Required action - Records follow. Pull out every line that contains "desk".

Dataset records
__________

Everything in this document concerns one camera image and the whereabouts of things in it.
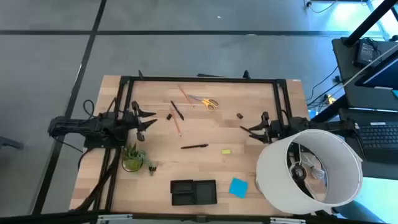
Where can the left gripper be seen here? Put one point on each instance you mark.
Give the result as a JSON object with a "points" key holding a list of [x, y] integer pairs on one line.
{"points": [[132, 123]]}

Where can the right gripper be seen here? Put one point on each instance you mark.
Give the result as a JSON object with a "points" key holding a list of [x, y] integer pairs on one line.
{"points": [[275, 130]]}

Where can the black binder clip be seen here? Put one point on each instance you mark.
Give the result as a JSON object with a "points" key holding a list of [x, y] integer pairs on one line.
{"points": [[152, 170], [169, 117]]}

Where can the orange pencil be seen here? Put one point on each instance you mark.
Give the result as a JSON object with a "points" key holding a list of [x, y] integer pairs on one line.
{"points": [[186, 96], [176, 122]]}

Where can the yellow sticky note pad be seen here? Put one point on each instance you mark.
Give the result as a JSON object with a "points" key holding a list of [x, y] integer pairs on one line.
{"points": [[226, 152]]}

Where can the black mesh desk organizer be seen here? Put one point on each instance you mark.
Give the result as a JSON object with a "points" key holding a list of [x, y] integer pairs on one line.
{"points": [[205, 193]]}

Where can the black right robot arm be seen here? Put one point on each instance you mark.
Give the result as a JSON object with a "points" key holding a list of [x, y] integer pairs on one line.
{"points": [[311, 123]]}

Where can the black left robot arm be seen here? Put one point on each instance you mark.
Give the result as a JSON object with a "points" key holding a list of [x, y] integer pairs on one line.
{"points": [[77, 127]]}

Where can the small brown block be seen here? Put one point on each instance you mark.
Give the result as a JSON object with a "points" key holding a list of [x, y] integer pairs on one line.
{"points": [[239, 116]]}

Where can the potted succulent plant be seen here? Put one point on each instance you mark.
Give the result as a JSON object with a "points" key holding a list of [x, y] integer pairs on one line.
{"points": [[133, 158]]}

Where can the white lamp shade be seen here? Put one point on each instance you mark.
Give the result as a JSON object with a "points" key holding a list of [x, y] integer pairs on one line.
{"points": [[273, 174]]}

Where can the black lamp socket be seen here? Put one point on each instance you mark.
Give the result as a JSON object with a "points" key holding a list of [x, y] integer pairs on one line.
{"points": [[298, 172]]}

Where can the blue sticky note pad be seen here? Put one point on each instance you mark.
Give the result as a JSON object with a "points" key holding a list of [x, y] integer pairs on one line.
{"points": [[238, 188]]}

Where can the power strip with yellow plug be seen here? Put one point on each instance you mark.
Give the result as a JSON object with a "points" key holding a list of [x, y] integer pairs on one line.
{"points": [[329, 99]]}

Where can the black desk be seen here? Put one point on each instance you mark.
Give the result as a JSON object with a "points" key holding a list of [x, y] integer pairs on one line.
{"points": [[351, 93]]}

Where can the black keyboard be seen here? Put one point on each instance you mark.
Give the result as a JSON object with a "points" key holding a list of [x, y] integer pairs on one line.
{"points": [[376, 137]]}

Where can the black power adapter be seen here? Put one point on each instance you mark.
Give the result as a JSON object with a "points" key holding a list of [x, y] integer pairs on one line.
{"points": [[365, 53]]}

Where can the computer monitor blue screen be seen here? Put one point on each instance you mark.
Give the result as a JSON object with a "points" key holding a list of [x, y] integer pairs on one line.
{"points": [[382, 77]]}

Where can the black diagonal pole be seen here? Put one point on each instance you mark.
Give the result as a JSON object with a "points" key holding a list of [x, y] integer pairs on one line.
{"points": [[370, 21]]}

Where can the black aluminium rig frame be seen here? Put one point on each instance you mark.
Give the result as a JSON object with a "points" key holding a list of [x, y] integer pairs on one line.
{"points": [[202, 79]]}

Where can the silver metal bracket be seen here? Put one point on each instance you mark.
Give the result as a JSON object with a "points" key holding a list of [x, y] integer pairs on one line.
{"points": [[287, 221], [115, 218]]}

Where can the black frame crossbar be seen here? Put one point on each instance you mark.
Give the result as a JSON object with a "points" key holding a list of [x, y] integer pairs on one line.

__________

Problem solution -
Where can the black mesh desk organizer be seen here? Put one point on each instance you mark.
Where can the black desk be seen here? Put one point on each instance you mark.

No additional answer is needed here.